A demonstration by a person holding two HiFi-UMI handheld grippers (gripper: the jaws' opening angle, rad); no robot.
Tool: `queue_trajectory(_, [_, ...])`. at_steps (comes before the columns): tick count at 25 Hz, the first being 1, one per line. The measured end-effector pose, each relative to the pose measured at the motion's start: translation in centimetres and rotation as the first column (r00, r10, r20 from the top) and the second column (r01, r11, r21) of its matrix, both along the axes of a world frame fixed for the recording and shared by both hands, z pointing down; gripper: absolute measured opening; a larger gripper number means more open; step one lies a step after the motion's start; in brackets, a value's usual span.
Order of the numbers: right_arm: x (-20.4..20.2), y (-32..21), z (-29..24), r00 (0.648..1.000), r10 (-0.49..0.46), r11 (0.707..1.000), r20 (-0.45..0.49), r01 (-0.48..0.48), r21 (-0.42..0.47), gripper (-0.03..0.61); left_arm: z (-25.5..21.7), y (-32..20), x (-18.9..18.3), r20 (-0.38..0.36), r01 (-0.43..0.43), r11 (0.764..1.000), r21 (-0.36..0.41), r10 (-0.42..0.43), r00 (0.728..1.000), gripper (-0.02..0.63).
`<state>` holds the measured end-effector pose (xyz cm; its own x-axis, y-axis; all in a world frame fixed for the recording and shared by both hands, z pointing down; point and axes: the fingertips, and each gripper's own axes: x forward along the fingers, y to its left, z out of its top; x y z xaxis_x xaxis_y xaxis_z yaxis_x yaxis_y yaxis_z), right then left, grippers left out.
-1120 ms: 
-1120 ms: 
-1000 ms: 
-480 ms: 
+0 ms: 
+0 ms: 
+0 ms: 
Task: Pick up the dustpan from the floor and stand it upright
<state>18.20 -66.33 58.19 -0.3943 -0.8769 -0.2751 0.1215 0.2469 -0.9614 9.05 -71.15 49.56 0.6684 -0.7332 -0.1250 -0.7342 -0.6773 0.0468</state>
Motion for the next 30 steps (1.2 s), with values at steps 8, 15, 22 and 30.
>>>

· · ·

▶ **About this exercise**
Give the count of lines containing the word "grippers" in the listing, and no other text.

▶ **Answer space**
2